小玉武『評伝 開高健』

曇。雪ちらつく。

スーパー。

Ruby 遊び。Ruby 2.7 のパターンマッチを弄ってみる。

夜、雪。
小玉武『評伝 開高健』の続き。おもしろい。いま脳みそがうまく働いていないので書けないが、本書そのものが豊かだ。わたしが若い頃開高に惹かれたのはその「豊かさ」にだったが、さてそれはうまく説明できないものである。文学といってもいいし、人生といってもよいが、結局わたしはいまにおいても貧しいなと痛感せざるを得ない。それは、わたし個人の貧しさであるだけでなく、時代に与えられたものでもある。もちろん、だからわたしは時代を超えられなかったといってもよいわけだが。へんな話、この貧しい貧しいって芸もなく繰り返しているのがそもそも貧しいよね(笑)。いまや管見の限り、本を読んでも、テレビを見ても、ネットを見ても貧しい。わたしはリアルの生活で家族以外の人間とほとんど接しないのだが、リアルには豊かな人がたくさんいるのかも知れない。それは措いても、本書は豊かだ。文学だ。なつかしい、文学。
 本書は、ベトナム戦争を過ぎ、開高生涯の傑作『夏の闇』についてまで読んだ。
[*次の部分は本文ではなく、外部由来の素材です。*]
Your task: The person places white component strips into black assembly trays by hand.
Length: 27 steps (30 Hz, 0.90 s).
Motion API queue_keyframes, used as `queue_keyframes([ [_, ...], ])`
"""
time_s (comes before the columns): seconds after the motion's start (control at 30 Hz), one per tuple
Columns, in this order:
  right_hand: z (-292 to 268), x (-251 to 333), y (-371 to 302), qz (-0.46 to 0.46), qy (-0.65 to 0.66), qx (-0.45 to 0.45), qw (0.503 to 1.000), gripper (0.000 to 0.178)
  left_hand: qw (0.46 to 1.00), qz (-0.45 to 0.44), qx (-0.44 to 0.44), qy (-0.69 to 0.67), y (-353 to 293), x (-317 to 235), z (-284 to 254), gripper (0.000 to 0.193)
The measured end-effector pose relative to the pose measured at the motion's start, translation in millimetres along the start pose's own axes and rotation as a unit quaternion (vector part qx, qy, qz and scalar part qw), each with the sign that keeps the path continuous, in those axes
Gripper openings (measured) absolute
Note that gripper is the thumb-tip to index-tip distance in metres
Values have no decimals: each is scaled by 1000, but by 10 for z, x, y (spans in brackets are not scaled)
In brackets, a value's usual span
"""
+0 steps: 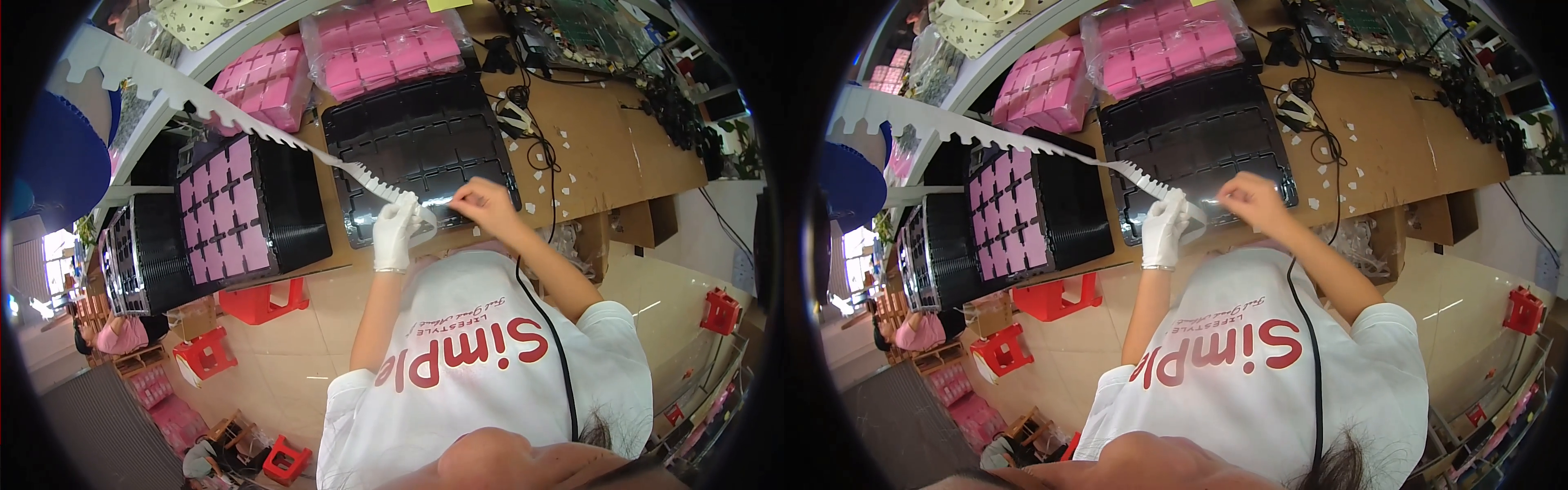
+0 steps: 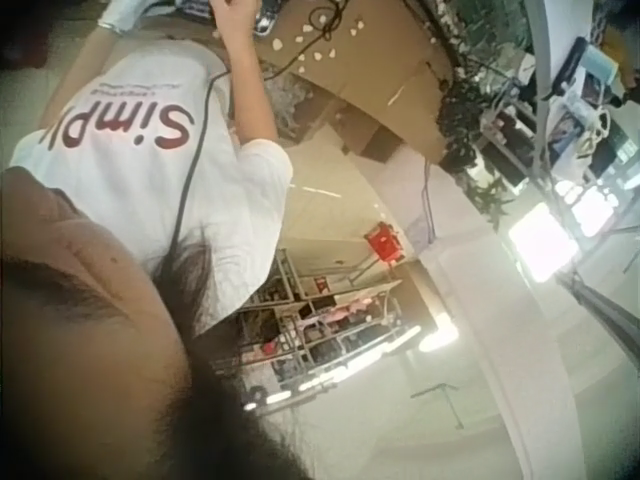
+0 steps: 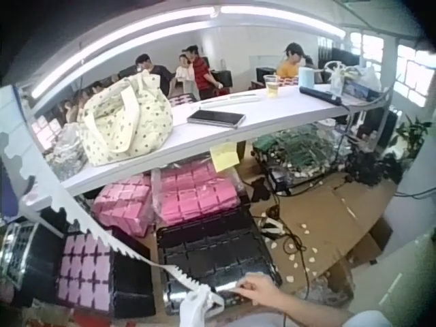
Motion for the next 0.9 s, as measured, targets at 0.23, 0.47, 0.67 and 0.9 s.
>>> queue_keyframes([
  [0.23,-566,-535,-103,193,-205,10,960,18,998,-13,16,55,-24,49,-65,20],
  [0.47,-458,-558,-75,169,-261,-35,950,16,999,-4,39,23,37,146,-191,13],
  [0.67,-457,-630,-82,166,-272,-55,946,15,999,-1,39,17,60,149,-150,13],
  [0.9,-598,-606,-482,87,42,-66,993,10,996,12,33,86,-9,74,-284,23],
])
Point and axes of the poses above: each hand's wrist, its own y-axis towards the middle knuckle, its own z-axis out of the palm, x = y × z, the point moved 2 cm from there along y, towards the middle knuckle, and after that the axes turned 11 degrees about x, right-handed, at the moved point
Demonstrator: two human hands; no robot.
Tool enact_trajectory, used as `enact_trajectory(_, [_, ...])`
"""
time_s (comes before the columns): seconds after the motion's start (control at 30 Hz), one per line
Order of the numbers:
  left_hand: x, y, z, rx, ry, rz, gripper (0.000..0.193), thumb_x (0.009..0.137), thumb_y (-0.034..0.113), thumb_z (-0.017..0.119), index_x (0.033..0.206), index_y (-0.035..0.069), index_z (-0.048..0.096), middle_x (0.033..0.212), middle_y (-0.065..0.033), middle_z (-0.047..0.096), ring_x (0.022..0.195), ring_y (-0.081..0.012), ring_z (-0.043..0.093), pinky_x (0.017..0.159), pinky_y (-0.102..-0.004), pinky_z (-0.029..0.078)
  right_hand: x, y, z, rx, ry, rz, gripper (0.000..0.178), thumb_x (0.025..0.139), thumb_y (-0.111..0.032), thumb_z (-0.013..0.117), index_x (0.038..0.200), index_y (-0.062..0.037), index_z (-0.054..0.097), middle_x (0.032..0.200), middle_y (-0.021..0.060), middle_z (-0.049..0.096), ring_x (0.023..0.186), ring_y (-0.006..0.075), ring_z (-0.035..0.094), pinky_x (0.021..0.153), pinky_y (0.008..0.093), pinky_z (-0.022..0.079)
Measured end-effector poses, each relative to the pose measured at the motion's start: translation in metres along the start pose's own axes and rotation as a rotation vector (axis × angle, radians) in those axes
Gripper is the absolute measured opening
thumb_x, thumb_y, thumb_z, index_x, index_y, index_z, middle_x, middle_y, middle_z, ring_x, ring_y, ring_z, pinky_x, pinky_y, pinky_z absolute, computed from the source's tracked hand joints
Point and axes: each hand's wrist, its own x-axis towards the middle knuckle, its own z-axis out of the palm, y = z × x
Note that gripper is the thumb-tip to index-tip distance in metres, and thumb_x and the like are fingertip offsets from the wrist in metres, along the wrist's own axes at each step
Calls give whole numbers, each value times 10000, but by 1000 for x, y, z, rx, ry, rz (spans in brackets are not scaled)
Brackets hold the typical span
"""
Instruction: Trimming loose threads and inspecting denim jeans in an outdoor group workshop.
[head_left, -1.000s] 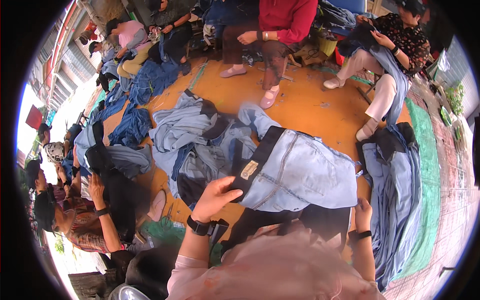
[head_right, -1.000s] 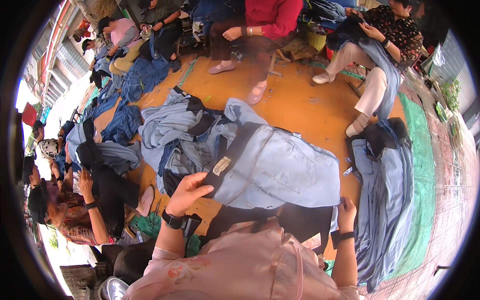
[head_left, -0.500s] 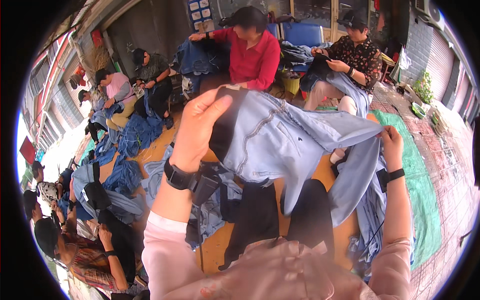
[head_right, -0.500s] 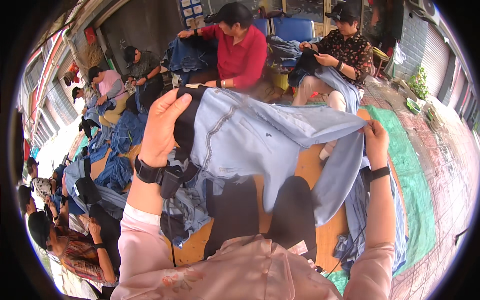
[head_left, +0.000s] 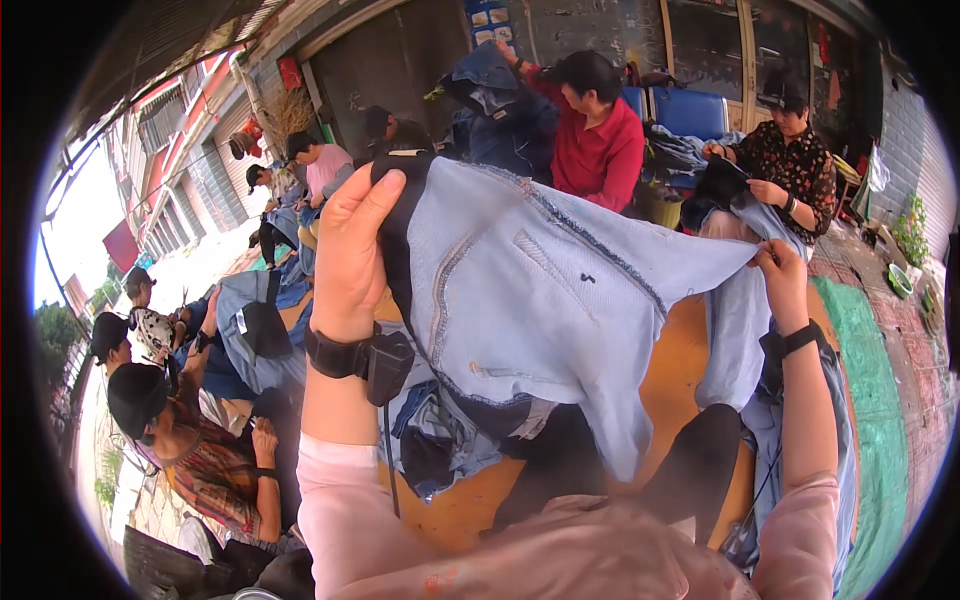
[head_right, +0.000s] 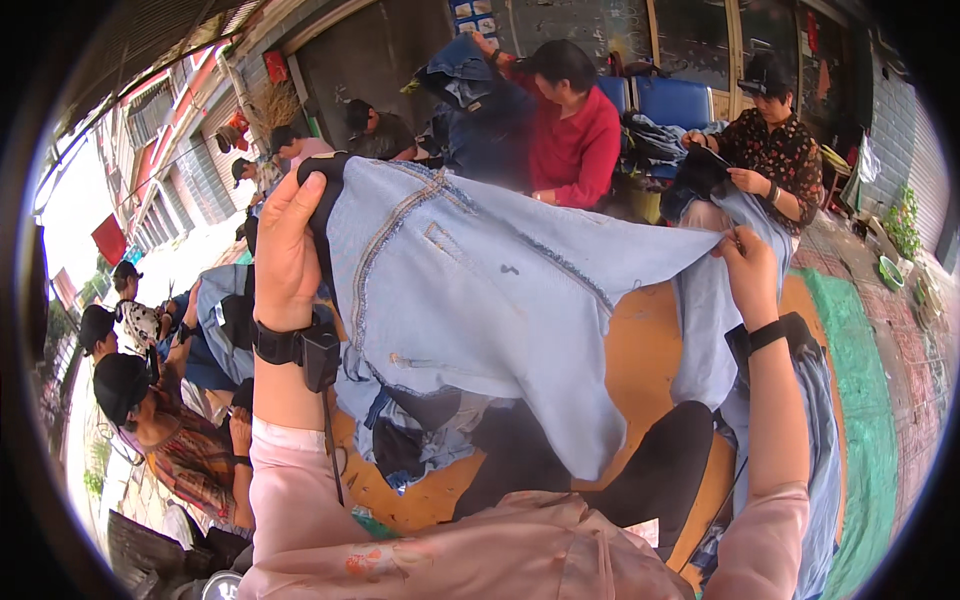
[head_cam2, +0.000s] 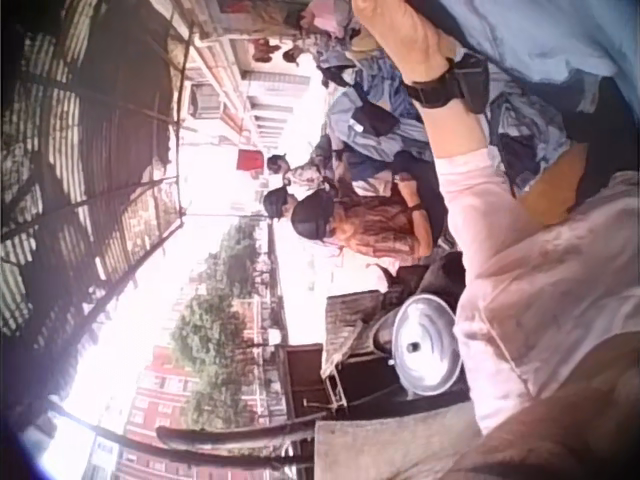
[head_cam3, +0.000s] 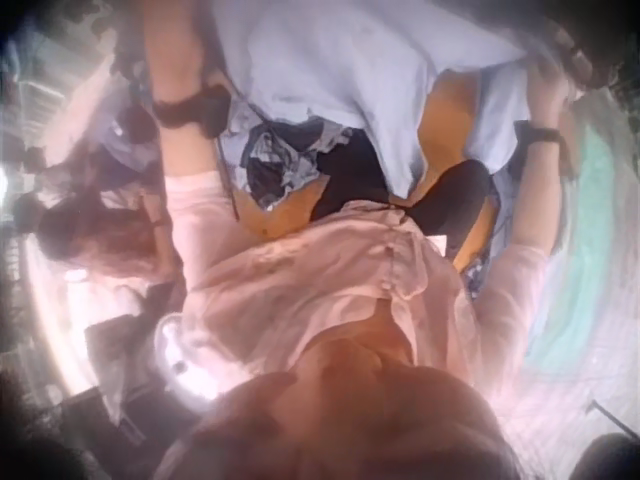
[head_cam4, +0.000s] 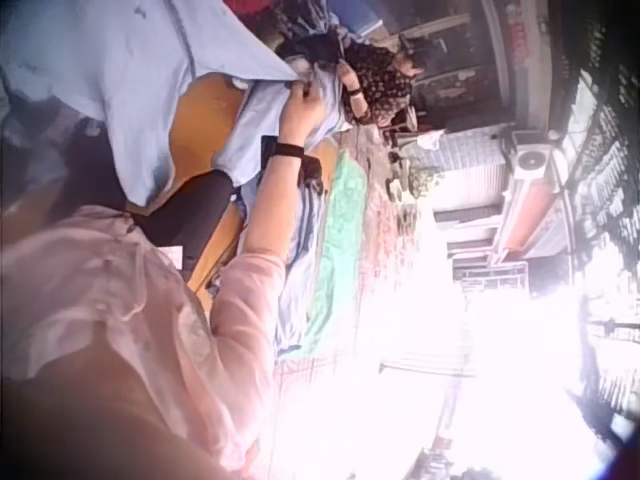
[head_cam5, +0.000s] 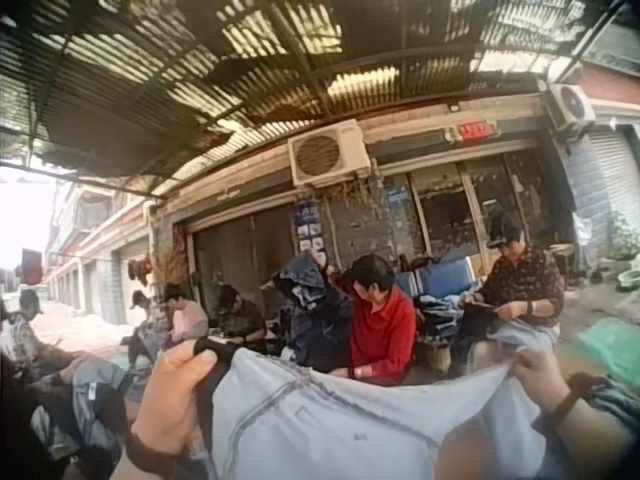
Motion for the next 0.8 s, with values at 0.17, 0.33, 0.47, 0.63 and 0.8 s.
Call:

著者はこの小説についても丹念に読み込み、『夏の闇』に関して避けて通るわけにいかない、ヒロインのモデル問題にも言及している。わたしはモデル問題にはあまり興味がないのだが、著者の見解は、ヒロインのモデルはひとりの女性ではないのではないかというものだ。『夏の闇』の舞台はパリ(と推定される都市)とベルリンだが、現実に開高が接していた女性はそれぞれの都市でちがうという説である。さらには、妻の牧洋子の像まで投影されているという。さて、どういうものであろうか。繰り返すが、わたしにはあまり興味はない。
 江藤淳が『夏の闇』をほぼ絶賛しているというのは知らなかった。あの気むづかしい江藤淳が。また、『ベトナム戦記』に対する吉本さんの酷評についても言及があり、著者はその20年後の吉本さんに話を訊いていて、わたしには頷かれるところがあった。わたしは吉本さんの「酷評」はあまり当たっていないと思うのであるが、あれはどちらかというと吉本さんの方の事情らしい。吉本さんと開高とは気質がまったくちがうわけであるが、吉本さんは開高を文学者として評価していたようでそれはほとんど意外だった。江藤淳の絶賛も意外である。吉本さんも江藤淳小林秀雄のフレームの中の文学者といえるだろう、開高からはひどく遠い筈なのに。
 本書は開高の「鬱」について当然のことのように再三言及しているが、開高の愛読者にもまたそれは当然のことであろう。鬱というものはあまりにも繊細敏感なアンテナというべきで、開高の豊かな才能と一体化していた。鬱は部屋に閉じ籠もっていられない。開高が「行動派」「アウトドア派」と見做されてきたのは、それゆえであるとわたしは思っている。

 
小玉武『評伝 開高健』読了。著者はサントリー宣伝部で開高と親しく接した人である。本書で気付かれるのは、谷沢永一について思ったほど言及がないことだ。「牧洋子悪妻説」は特に谷沢が広めたものだが、それについてはやんわりと異議申し立てがしてある。谷沢の『回想 開高健』も、鵜呑みにはされていないようである。
 開高はわたしの青春の読書だったので、本書を読んで個人的な感慨があった。開高の本に初めて出会ったときのことは、わたしにはめずらしくよく覚えている。わたしは名古屋に一年間下宿していたことがあるが、それは下宿の一駅向こうの、当時はまだたくさんあった町の小さな本屋でのことだった。角川文庫で、『白いページ』というタイトルにちょっと興味が惹かれたのだった。開高はよく「活字がむくむくと立ち上がってくる」という表現を使うが、文庫本を棚から抜いてページを開いたところ、まさにそういう体験をした。購入し一読したとき、ベトナム戦争のジャングルで九死に一生を得た話を読んで、それがひどく印象的だったのを覚えている。30年前、バブル期においてのことだった。
 開高が死んだときのことも覚えている。『白いページ』と出会った翌年、わたしは京都で下宿生活を始めていたが、野暮用があって名古屋に出かけたことがあった。そのとき知人の下宿に泊めてもらったのだが、夜、テレビのニュースで開高の死が流れたのである。そのときまでには既にだいぶ開高の本を読んでいた筈である。そうそう、その後京都河原町の大きな書店で、遺作の『珠玉』を見かけたこともあったっけ。その書店もいまはないらしい。